ヒト293T細胞は、10%ウシ胎児血清(FBS)(Invitrogen, Gibco, Carlsbad, CA)、2mM L-グルタミンおよび40ug/mlのゲンタマイシンを補充したダルベッコ変法イーグル培地(DMEM)中で維持された。抗ヒトCD3抗体産生ハイブリドーマ細胞株であるマウスOKT3は、10%FBS、1mMピルビン酸ナトリウム、2mM L-グルタミンおよび40ug/mlのゲンタマイシンを含有するIscoveの変法ダルベッコ培地(IMDM)中で生育させた。ヒト白血病T細胞ラインのジャーカットE6.1を10%FBS、2mM L-グルタミンおよび40ug/mlゲンタマイシンを補充したRPMI培地中で生育させた。全ての培地および補充物は、FBSを除いて、Lonza、Walkville、MDから購入した。

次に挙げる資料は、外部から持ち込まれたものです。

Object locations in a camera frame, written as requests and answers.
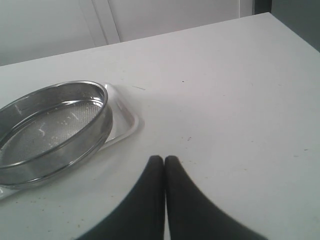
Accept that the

総RNAをOKT3ハイブリドーマ細胞株からInvitrogenのTRIzol試薬を用いて単離した。SuperScript(商標)III逆転写酵素(Invitrogen)およびオリゴ(dT)12-18プライマー(Invitrogen)を用いてcDNAを合成した。マウスOKT3重鎖(アクセッション番号A22261)および軽鎖(アクセッション番号A22259)ヌクレオチド配列のGenbank記録に基づいて、OKT3ハイブリドーマのdTプライミングされたcDNAを鋳型としてポリメラーゼ連鎖反応(PCR)により重鎖および軽鎖の全コード配列を増幅し、かつ、pMEと呼ばれるCMV最初期遺伝子プロモーターにより駆動される哺乳動物発現プラスミド中にクローニングした。プラスミドpME-wtOKT3 HC(図6)の全ヌクレオチド配列はSEQ ID NO:23に表され、かつ、プラスミドpME-wtOKT3LC(図7)の全ヌクレオチド配列はSEQ ID NO:24に表される。
CDR内の種々の抗原接触アミノ酸をアラニンで置換したOKT3重鎖および軽鎖バリアントを作製するために、標準的なPCR技術を用いて部位特異的突然変異誘発を行った。突然変異を持つPCR断片を、同じ発現プラスミドpME中にクローニングした。得られたプラスミドをシークエンシング反応により確認した。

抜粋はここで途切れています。